» **WORK REQUEST**
Leaving out all pictures, give again each line exactly, from the start of the listing through the line that contains "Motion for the".

***

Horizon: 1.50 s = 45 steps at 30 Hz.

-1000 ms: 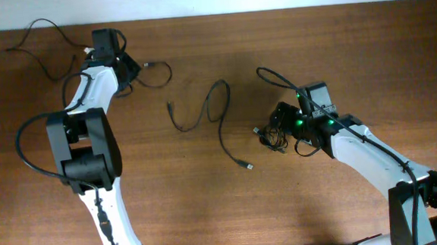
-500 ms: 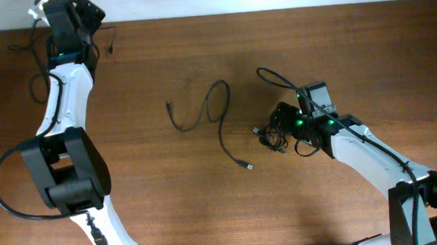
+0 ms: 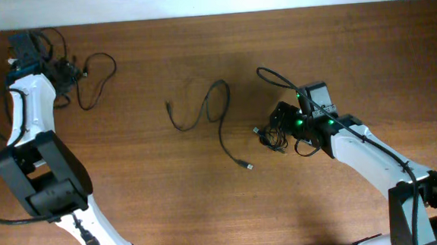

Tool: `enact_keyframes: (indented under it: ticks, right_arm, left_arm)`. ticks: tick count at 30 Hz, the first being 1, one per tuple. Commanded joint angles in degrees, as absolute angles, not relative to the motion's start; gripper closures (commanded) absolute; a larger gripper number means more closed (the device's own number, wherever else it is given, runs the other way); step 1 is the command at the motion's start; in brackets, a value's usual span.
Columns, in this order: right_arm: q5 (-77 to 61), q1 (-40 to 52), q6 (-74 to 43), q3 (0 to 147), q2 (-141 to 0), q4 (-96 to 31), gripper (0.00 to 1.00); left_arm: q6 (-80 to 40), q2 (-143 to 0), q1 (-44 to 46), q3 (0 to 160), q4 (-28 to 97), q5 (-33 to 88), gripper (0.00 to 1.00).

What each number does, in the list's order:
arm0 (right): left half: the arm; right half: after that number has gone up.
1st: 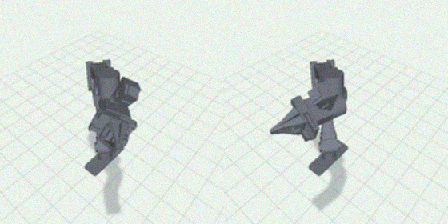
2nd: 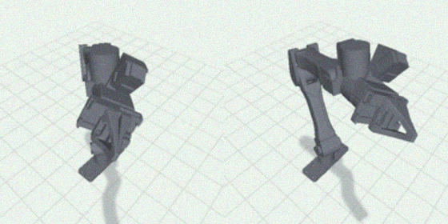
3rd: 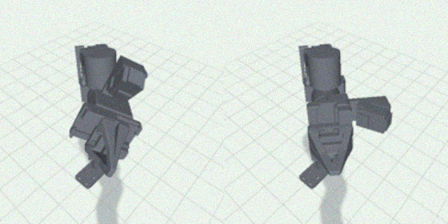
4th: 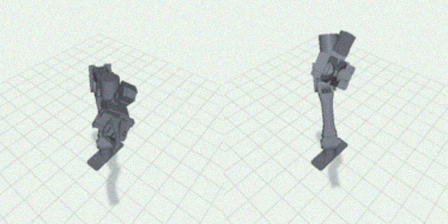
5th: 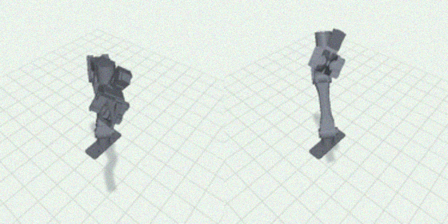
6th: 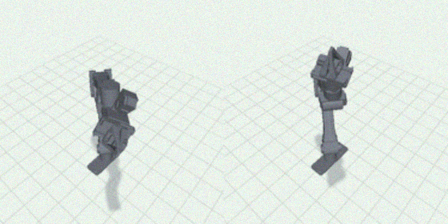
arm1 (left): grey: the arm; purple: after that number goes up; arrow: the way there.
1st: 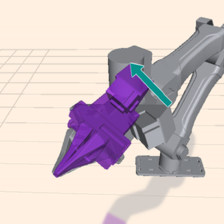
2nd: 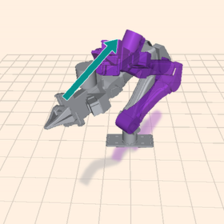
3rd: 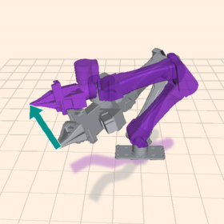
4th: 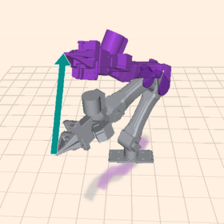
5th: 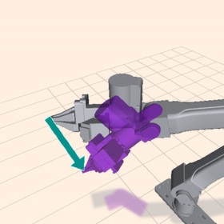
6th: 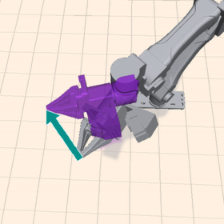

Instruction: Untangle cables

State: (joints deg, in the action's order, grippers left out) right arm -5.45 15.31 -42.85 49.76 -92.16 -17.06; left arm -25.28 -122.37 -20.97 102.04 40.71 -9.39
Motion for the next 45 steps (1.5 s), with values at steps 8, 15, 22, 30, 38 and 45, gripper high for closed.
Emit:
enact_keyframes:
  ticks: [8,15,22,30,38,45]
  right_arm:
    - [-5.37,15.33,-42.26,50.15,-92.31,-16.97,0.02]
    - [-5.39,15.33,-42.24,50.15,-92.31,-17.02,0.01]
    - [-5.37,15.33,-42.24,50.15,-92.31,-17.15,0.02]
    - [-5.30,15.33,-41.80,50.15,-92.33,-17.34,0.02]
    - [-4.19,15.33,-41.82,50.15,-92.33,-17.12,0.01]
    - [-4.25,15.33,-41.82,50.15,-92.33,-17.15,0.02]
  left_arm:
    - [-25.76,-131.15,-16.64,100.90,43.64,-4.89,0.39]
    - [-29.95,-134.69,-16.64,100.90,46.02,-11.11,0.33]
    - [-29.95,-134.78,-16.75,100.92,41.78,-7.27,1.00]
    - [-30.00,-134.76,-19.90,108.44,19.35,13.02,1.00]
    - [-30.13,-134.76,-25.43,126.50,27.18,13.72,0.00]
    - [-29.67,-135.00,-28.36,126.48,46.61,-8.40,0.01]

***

» **FINISHED EXERCISE**
Horizon: 1.50 s = 45 steps at 30 Hz.

-1000 ms: 
-500 ms: 
+0 ms: 

Tool: `enact_keyframes: (indented under it: ticks, right_arm, left_arm)`. ticks: tick count at 30 Hz, the first being 1, one per tuple. Commanded joint angles in degrees, as absolute angles, not relative to the motion's start; gripper closures (commanded) absolute; a larger gripper number means more closed (the device's own number, wherever else it is given, runs the other way); step 1 is the command at the motion's start; in brackets, a value's usual span.
Columns, in this order: right_arm: q5 (-77 to 61), q1 (-40 to 52), q6 (-74 to 43), q3 (0 to 147), q2 (-141 to 0), q4 (-96 to 31), gripper (0.00 to 1.00); left_arm: q6 (-80 to 40), q2 (-143 to 0), q1 (-44 to 46), q3 (0 to 160), q4 (-28 to 97), q5 (-33 to 88), gripper (0.00 to 1.00).

What each number does, in the list's order:
arm0 (right): left half: the arm; right half: after that number has gone up.
1st: 
2nd: 
3rd: 
4th: 
5th: 
6th: 
arm1 (left): grey: the arm; purple: after that number goes up; arrow: the way there.
1st: 
2nd: 
3rd: 
4th: 
5th: 
6th: 

Instruction: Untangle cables

State: (joints deg, in the action's order, grippers left out) right arm -5.45 15.31 -42.85 49.76 -92.16 -17.06; left arm -25.28 -122.37 -20.97 102.04 40.71 -9.39
Motion for the next 45 steps (1.5 s), with values at steps 8, 15, 22, 30, 38 and 45, gripper high for closed.

This exercise is now done.